WHAT NEEDS TO BE DONE: Please set down each line of the data again, unchanged.

DATA BLOCK:
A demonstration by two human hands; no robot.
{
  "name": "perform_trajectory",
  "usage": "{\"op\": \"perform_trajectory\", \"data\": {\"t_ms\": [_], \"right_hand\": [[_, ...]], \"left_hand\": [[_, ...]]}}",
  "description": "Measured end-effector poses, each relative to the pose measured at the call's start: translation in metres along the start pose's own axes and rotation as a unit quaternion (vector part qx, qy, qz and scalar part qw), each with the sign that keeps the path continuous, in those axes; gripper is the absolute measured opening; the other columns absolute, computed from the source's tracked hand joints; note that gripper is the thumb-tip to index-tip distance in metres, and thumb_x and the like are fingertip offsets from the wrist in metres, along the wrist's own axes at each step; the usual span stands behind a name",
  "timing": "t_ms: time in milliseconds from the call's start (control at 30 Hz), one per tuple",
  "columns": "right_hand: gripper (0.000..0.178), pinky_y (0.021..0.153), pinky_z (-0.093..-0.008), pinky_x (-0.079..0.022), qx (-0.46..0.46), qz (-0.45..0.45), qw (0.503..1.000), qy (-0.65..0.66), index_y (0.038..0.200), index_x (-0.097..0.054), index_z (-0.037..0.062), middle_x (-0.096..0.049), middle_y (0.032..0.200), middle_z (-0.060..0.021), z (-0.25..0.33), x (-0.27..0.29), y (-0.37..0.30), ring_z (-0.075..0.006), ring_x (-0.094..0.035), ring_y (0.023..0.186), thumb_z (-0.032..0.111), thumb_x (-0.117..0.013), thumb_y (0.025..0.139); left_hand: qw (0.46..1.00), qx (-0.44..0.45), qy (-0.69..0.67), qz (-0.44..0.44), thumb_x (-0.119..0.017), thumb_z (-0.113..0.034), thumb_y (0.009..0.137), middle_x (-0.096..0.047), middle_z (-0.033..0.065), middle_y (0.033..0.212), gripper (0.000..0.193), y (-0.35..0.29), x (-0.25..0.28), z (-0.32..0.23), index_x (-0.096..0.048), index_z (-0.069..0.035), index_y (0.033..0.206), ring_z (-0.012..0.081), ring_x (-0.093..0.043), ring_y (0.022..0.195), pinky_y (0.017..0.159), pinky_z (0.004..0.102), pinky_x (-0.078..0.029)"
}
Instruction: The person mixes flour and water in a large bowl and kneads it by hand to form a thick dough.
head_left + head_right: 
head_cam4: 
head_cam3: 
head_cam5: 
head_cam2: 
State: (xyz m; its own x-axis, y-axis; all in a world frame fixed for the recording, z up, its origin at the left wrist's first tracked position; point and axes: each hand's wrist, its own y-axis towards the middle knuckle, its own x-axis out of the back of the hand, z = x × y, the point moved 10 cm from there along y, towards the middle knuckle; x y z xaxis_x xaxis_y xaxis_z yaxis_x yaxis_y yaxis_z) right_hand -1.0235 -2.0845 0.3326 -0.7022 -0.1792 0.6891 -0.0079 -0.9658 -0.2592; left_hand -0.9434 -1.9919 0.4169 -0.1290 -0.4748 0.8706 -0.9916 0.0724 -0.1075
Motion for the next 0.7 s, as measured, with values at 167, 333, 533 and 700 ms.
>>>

RESPONSE TO THIS TASK:
A demonstration by two human hands; no robot.
{
  "name": "perform_trajectory",
  "usage": "{\"op\": \"perform_trajectory\", \"data\": {\"t_ms\": [_], \"right_hand\": [[_, ...]], \"left_hand\": [[_, ...]]}}",
  "description": "Measured end-effector poses, each relative to the pose measured at the call's start: translation in metres along the start pose's own axes and rotation as a unit quaternion (vector part qx, qy, qz and scalar part qw), each with the sign that keeps the path continuous, in those axes; gripper is the absolute measured opening; the other columns absolute, computed from the source's tracked hand joints; note that gripper is the thumb-tip to index-tip distance in metres, and thumb_x and the like are fingertip offsets from the wrist in metres, along the wrist's own axes at each step; the usual span stands behind a name",
  "timing": "t_ms: time in milliseconds from the call's start (control at 30 Hz), one per tuple",
  "columns": "right_hand: gripper (0.000..0.178), pinky_y (0.021..0.153), pinky_z (-0.093..-0.008), pinky_x (-0.079..0.022), qx (-0.46..0.46), qz (-0.45..0.45), qw (0.503..1.000), qy (-0.65..0.66), index_y (0.038..0.200), index_x (-0.097..0.054), index_z (-0.037..0.062), middle_x (-0.096..0.049), middle_y (0.032..0.200), middle_z (-0.060..0.021), z (-0.25..0.33), x (-0.27..0.29), y (-0.37..0.30), ring_z (-0.075..0.006), ring_x (-0.094..0.035), ring_y (0.023..0.186), thumb_z (-0.032..0.111), thumb_x (-0.117..0.013), thumb_y (0.025..0.139); left_hand: qw (0.46..1.00), qx (-0.44..0.45), qy (-0.69..0.67), qz (-0.44..0.44), thumb_x (-0.119..0.017), thumb_z (-0.113..0.034), thumb_y (0.009..0.137), middle_x (-0.096..0.047), middle_z (-0.033..0.065), middle_y (0.033..0.212), gripper (0.000..0.193), y (-0.35..0.29), x (-0.25..0.28), z (-0.32..0.23), index_x (-0.096..0.048), index_z (-0.069..0.035), index_y (0.033..0.206), ring_z (-0.012..0.081), ring_x (-0.093..0.043), ring_y (0.022..0.195), pinky_y (0.017..0.159), pinky_z (0.004..0.102), pinky_x (-0.078..0.029)"
}
Instruction: The person mixes flour and water in a large bowl and kneads it by hand to form a thick dough.
head_left + head_right: 
head_cam4: 
head_cam3: 
head_cam5: 
head_cam2: 
State: (xyz m; its own x-axis, y-axis; all in a world frame fixed for the recording, z up, its origin at the left wrist's first tracked position; point and axes: each hand's wrist, its own y-axis towards the middle knuckle, its own x-axis out of the back of the hand, z = x × y, the point moved 10 cm from there along y, towards the middle knuckle; x y z xaxis_x xaxis_y xaxis_z yaxis_x yaxis_y yaxis_z) right_hand -1.0235 -2.0845 0.3326 -0.7022 -0.1792 0.6891 -0.0079 -0.9658 -0.2592; left_hand -0.9434 -1.9919 0.4169 -0.1290 -0.4748 0.8706 -0.9916 0.0724 -0.1075
Motion for the next 0.7 s, as measured, with values at 167, 333, 533 and 700 ms.
>>>

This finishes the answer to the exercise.